## Source records
-- -- --

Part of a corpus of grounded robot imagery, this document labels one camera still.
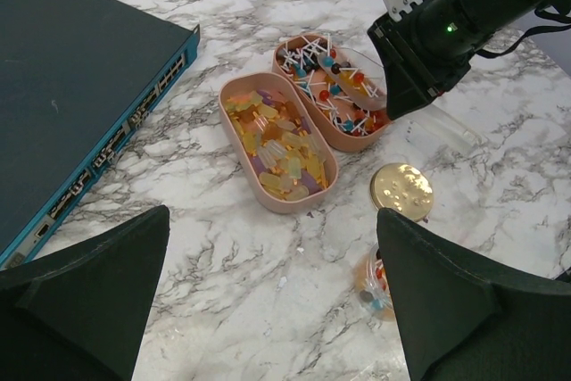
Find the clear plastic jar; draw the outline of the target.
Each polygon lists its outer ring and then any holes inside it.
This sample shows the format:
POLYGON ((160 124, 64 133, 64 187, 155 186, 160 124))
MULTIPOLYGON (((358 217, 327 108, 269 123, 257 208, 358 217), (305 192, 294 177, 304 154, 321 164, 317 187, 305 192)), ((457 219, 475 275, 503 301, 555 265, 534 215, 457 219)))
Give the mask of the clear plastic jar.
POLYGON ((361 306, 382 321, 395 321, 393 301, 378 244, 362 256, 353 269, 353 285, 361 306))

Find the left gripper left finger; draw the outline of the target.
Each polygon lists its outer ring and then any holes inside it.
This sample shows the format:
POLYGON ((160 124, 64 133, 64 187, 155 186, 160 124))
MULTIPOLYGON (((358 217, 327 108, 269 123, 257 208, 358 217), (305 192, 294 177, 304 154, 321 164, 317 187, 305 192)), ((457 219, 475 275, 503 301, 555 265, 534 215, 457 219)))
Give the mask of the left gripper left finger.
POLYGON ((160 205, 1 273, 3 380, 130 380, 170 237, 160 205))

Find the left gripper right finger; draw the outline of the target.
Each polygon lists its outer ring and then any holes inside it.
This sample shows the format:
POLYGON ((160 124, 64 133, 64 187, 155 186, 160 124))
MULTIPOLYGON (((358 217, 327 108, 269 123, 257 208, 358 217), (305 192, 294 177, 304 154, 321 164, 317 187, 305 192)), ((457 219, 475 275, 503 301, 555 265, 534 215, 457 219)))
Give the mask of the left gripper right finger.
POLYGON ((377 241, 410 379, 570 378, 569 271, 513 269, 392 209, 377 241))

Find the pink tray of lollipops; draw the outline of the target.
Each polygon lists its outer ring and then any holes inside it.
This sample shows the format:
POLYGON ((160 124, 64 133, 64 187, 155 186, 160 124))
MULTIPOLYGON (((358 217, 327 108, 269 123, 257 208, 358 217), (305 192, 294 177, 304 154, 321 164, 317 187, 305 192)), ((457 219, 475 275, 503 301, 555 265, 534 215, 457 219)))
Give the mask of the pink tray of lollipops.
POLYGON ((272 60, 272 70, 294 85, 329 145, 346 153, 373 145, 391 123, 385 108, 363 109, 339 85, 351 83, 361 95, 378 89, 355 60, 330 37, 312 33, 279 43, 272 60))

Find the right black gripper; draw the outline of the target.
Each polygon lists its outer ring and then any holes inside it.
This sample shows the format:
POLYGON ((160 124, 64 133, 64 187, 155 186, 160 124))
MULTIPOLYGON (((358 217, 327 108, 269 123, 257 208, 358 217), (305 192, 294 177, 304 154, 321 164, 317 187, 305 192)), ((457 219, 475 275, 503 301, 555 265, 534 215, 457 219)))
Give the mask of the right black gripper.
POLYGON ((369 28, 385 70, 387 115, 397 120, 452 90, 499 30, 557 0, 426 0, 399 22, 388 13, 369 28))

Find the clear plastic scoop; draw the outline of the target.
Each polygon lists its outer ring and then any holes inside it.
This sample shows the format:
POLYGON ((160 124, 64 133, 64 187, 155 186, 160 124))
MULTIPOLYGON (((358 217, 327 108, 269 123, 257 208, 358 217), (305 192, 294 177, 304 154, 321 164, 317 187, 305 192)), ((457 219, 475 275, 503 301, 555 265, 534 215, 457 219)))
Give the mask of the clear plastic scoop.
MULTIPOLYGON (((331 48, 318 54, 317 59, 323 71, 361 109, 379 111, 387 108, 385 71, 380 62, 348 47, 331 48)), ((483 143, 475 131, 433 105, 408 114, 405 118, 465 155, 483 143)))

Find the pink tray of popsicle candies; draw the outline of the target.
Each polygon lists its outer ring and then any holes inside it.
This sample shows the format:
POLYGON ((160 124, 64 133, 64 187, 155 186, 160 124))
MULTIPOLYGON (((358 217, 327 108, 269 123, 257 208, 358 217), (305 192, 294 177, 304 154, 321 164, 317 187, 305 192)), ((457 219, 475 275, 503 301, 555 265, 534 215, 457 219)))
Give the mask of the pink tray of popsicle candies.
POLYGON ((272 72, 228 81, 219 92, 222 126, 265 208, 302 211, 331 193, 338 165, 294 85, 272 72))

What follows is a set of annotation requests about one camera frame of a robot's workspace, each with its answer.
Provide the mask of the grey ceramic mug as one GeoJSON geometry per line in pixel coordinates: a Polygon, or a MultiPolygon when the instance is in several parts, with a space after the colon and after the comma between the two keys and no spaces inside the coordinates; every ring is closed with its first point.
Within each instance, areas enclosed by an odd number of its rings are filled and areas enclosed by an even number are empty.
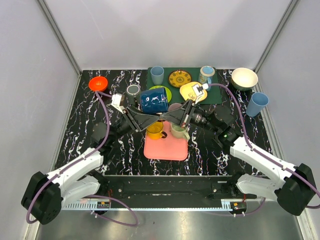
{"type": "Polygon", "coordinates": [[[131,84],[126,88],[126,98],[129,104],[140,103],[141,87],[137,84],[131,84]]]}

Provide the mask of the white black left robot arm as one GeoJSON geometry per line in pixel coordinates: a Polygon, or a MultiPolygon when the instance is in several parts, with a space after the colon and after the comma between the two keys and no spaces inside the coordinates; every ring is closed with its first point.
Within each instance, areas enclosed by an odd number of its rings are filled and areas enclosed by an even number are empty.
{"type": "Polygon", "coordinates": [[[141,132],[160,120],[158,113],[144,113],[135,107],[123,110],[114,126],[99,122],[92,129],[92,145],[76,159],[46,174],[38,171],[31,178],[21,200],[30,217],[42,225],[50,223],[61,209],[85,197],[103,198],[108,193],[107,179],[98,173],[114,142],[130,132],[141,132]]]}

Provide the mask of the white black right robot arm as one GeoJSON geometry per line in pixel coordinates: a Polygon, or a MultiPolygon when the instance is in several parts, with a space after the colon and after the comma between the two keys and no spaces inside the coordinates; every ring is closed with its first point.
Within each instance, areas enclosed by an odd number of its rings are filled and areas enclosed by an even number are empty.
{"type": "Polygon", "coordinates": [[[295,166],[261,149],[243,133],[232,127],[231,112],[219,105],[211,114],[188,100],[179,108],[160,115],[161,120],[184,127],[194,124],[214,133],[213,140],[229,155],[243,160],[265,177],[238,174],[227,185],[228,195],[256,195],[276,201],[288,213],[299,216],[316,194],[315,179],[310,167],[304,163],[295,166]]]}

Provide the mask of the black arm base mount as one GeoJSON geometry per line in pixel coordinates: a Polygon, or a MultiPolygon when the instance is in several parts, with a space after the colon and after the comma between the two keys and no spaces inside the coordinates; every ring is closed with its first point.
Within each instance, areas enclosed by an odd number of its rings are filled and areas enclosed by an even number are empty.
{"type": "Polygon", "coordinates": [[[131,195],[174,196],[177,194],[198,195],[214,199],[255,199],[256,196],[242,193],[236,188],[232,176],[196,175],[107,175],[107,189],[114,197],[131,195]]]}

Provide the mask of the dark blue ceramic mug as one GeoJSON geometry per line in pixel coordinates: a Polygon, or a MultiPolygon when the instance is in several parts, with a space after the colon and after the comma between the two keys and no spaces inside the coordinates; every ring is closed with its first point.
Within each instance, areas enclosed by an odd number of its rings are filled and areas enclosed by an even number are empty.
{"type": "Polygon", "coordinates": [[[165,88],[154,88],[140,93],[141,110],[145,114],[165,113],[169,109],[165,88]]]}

-- -- --

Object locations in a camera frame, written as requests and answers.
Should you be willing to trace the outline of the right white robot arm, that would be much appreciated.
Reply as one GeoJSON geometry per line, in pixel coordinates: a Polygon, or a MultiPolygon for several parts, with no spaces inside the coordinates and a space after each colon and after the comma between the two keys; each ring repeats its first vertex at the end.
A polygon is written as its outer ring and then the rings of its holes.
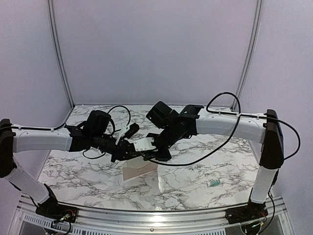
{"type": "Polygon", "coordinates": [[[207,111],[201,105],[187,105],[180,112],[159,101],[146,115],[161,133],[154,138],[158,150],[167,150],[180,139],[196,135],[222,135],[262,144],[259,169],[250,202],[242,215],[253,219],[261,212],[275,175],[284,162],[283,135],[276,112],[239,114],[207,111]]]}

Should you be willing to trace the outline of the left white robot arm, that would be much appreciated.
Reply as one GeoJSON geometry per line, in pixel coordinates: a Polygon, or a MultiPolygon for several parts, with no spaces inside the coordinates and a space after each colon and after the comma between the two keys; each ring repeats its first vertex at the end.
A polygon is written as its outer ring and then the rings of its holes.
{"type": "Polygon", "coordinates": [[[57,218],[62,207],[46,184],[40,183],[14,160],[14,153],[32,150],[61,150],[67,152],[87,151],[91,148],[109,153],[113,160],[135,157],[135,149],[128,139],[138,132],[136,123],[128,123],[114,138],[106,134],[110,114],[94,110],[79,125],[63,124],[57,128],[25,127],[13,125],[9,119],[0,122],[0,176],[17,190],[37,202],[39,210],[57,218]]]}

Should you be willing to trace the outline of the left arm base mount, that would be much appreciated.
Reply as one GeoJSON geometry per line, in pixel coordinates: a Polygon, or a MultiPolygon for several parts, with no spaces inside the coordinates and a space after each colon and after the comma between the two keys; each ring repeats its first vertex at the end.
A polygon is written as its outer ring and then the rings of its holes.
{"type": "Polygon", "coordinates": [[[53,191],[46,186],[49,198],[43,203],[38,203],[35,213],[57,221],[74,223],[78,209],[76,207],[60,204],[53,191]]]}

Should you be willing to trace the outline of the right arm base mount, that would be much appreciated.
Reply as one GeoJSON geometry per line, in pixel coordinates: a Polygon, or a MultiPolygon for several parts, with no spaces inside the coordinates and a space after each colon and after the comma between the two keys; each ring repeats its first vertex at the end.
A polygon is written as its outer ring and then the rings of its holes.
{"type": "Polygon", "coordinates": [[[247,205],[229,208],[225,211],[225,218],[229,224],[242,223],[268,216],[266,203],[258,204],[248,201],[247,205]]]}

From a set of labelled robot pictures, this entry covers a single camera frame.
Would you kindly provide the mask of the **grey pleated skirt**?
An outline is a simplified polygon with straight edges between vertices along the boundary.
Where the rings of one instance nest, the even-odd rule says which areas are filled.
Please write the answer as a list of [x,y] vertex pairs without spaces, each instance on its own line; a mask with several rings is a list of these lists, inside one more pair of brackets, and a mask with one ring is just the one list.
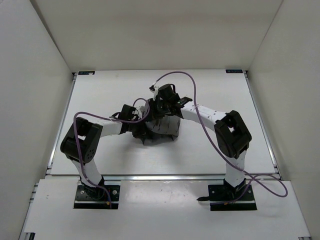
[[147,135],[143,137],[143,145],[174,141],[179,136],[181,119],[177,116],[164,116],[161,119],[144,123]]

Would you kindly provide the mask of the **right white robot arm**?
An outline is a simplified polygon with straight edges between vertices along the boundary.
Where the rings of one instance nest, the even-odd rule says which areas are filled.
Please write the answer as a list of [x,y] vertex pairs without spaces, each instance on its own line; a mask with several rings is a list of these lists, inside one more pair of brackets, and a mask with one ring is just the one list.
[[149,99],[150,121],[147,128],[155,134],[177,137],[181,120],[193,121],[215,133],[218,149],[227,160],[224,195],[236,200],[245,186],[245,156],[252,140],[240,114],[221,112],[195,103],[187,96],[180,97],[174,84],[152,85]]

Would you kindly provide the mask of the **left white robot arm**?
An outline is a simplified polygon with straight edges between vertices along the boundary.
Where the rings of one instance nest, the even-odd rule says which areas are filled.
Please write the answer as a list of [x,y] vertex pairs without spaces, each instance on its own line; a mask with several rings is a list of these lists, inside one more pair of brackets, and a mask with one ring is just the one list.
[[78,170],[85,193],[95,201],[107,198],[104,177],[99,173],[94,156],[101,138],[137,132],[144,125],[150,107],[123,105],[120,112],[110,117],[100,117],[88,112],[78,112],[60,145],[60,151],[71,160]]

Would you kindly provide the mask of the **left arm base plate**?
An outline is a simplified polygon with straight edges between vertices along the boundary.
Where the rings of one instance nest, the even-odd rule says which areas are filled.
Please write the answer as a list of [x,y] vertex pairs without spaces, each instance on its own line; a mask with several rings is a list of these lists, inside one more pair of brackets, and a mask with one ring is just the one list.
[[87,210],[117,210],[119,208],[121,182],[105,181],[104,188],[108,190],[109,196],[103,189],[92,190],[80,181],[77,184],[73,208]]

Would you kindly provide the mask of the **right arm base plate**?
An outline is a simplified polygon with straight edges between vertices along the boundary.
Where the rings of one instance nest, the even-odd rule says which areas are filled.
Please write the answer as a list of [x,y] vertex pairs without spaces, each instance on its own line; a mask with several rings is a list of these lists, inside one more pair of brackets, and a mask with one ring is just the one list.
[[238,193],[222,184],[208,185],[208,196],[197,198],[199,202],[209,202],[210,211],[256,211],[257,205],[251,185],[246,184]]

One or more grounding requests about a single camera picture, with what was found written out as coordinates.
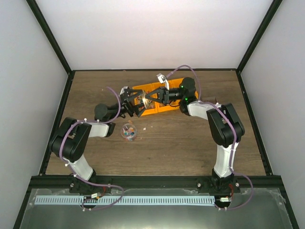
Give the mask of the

-- -- --

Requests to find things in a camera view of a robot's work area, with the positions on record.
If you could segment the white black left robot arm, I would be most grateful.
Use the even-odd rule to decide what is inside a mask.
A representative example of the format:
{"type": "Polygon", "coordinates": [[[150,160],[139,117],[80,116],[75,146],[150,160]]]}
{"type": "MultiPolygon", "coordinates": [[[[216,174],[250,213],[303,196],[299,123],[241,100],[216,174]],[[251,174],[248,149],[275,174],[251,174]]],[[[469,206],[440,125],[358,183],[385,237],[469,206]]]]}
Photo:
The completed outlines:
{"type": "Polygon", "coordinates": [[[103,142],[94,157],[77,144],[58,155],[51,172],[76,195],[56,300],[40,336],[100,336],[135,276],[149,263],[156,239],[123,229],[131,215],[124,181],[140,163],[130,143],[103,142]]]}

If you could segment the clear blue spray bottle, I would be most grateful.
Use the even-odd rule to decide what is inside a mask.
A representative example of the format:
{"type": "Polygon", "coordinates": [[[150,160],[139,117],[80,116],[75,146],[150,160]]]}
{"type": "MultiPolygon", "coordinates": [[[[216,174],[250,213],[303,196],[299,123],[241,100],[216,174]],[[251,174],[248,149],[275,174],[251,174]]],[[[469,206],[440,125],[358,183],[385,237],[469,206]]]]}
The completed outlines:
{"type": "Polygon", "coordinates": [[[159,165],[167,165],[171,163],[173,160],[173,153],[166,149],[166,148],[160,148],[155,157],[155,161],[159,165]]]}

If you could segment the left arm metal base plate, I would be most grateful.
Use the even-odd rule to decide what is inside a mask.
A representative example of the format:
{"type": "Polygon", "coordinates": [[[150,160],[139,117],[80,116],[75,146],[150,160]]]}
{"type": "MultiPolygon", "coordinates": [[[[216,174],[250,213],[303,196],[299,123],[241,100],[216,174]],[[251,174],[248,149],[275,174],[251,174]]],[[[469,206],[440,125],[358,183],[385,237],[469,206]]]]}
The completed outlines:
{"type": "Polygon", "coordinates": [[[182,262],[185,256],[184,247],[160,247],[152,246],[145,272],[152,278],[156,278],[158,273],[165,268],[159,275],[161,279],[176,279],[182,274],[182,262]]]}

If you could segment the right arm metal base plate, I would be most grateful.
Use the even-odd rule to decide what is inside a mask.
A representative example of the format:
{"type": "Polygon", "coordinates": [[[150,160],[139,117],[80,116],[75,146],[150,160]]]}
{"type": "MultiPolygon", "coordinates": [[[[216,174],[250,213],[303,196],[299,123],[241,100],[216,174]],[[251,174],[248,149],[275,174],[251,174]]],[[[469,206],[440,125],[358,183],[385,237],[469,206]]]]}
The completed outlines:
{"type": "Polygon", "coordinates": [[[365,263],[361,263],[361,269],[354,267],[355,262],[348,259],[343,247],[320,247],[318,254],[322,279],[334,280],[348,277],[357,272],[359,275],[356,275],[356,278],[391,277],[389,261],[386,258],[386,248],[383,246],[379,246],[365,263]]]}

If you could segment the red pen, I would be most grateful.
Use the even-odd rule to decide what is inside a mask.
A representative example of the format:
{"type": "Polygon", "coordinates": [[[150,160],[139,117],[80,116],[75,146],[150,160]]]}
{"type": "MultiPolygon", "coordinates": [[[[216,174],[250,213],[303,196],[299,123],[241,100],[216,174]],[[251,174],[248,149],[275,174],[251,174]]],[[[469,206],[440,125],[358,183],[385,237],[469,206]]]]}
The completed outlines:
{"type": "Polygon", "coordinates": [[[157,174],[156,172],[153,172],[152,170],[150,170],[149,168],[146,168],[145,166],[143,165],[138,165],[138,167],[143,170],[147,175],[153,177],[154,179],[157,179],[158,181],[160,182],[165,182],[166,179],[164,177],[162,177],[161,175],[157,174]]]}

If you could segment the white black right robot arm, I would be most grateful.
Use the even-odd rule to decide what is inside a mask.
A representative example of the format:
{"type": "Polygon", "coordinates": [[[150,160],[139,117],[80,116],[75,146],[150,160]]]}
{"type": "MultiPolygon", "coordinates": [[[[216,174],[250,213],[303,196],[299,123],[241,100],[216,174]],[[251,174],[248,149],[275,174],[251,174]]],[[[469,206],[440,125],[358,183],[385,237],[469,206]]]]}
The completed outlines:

-- -- --

## Assignment
When the word "plate" shows up in a line of the entries, report that line.

## Result
Would you kindly provide the mask of the **left arm base plate**?
Would you kindly provide the mask of the **right arm base plate**?
If you could segment the left arm metal base plate, I would be most grateful.
If you could segment the right arm metal base plate, I would be most grateful.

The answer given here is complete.